Abstract

Background and Objective:Computer-aided cervical cancer screening based on an automated recognition of cervical cells has the potential to significantly reduce error rate and increase productivity compared to manual screening. Traditional methods often rely on the success of accurate cell segmentation and discriminative hand-crafted features extraction. Recently, detector based on convolutional neural network is applied to reduce the dependency on hand-crafted features and eliminate the necessary segmentation.

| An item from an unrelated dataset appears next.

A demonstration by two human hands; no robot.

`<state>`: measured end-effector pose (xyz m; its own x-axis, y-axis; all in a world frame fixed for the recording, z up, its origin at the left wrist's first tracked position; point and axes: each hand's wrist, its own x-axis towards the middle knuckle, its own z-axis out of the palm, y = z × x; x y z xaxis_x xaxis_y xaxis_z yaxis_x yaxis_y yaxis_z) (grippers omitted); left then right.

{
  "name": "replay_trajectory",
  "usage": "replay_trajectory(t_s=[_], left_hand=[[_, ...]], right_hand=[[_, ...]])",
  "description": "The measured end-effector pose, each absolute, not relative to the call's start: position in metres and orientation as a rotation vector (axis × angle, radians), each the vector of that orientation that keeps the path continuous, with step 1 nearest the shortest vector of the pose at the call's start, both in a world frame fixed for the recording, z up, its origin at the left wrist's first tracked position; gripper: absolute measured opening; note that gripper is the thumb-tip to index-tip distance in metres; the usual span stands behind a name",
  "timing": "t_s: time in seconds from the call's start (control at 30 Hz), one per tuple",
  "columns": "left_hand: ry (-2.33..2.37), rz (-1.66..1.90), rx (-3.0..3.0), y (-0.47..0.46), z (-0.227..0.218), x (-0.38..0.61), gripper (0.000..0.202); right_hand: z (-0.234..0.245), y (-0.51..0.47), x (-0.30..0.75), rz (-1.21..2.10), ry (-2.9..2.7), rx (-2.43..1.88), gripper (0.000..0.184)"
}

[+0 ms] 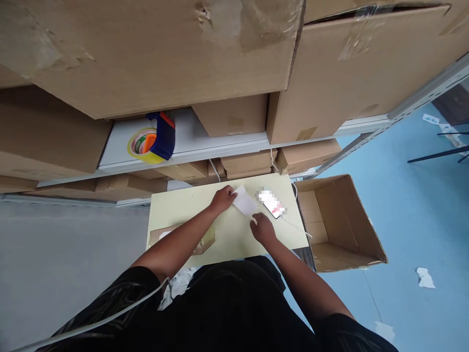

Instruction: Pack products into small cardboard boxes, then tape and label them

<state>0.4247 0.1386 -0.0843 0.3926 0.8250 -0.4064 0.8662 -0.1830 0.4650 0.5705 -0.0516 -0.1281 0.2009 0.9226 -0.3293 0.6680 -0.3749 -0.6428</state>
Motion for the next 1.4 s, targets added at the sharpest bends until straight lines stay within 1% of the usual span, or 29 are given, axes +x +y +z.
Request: replay_trajectory(t_s=[0.03, 0.1, 0.13, 0.23, 0.3, 0.43, 0.6, 0.77, 0.87, 0.93, 1.03, 1.13, 1.2, 1.23, 1.27, 1.37, 1.4], left_hand=[[1.491, -0.042, 1.944, 0.147, -0.082, 0.422, 0.013], [1.56, -0.023, 1.871, 0.159, -0.081, 0.416, 0.018], [1.587, -0.03, 1.854, 0.163, -0.082, 0.413, 0.019], [1.63, -0.065, 1.842, 0.167, -0.085, 0.404, 0.014], [1.649, -0.097, 1.839, 0.167, -0.086, 0.398, 0.018], [1.699, -0.208, 1.855, 0.169, -0.085, 0.387, 0.022], [1.693, -0.334, 1.944, 0.179, -0.089, 0.376, 0.027], [1.741, -0.372, 1.949, 0.19, -0.091, 0.361, 0.028], [1.831, -0.347, 1.949, 0.195, -0.081, 0.342, 0.03], [1.896, -0.247, 1.948, 0.194, -0.068, 0.325, 0.027], [1.9, 0.088, 1.809, 0.178, -0.042, 0.303, 0.021], [1.726, 0.441, 1.521, 0.144, -0.012, 0.293, 0.028], [1.575, 0.616, 1.358, 0.115, 0.009, 0.295, 0.032], [1.5, 0.678, 1.293, 0.101, 0.019, 0.297, 0.034], [1.424, 0.723, 1.245, 0.087, 0.029, 0.298, 0.036], [1.203, 0.788, 1.232, 0.053, 0.06, 0.292, 0.042], [1.154, 0.807, 1.268, 0.045, 0.069, 0.286, 0.043]], right_hand=[[-0.127, -0.034, 0.568, 0.922, -1.535, -2.11, 0.038], [-0.127, 0.0, 0.561, 0.881, -1.628, -2.11, 0.046], [-0.128, 0.014, 0.557, 0.894, -1.671, -2.123, 0.052], [-0.137, 0.044, 0.544, 0.963, -1.74, -2.206, 0.07], [-0.145, 0.053, 0.539, 0.971, -1.732, -2.269, 0.075], [-0.157, 0.055, 0.535, 0.926, -1.706, -2.334, 0.075], [-0.162, 0.053, 0.534, 0.89, -1.729, -2.364, 0.078], [-0.166, 0.05, 0.532, 0.863, -1.76, -2.354, 0.076], [-0.17, 0.05, 0.535, 0.845, -1.757, -2.348, 0.075], [-0.169, 0.049, 0.537, 0.847, -1.735, -2.336, 0.074], [-0.155, 0.044, 0.534, 0.821, -1.692, -2.247, 0.074], [-0.123, 0.034, 0.514, 0.72, -1.736, -1.979, 0.085], [-0.095, 0.027, 0.492, 0.719, -1.758, -1.766, 0.094], [-0.081, 0.024, 0.48, 0.756, -1.732, -1.687, 0.092], [-0.067, 0.023, 0.469, 0.82, -1.676, -1.633, 0.083], [-0.03, 0.021, 0.44, 1.099, -1.352, -1.537, 0.042], [-0.02, 0.02, 0.432, 1.196, -1.204, -1.502, 0.036]])
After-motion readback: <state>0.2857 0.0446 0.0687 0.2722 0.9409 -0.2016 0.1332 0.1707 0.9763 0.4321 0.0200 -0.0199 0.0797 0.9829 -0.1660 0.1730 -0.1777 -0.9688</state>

However, these methods tend to yield too much false positive predictions.Methods:This paper proposes a global context-aware framework to deal with this problem, which integrates global context information by an image-level classification branch and a weighted loss. And the prediction of this branch is merged into cell detection for filtering false positive predictions. Furthermore, a new ground truth assignment strategy in the feature pyramid called soft scale anchor matching is proposed, which matches ground truths with anchors across scales softly. This strategy searches the most appropriate representation of ground truths in each layer and add more positive samples with different scales, which facilitate the feature learning.Results:Our proposed methods finally get 5.7% increase in mean average precision and 18.5% increase in specificity with sacrifice of 2.6% delay in inference time.Conclusions:Our proposed methods which totally avoid the dependence on segmentation of cervical cells, show the great potential to reduce the workload for pathologists in automation-assisted cervical cancer screening.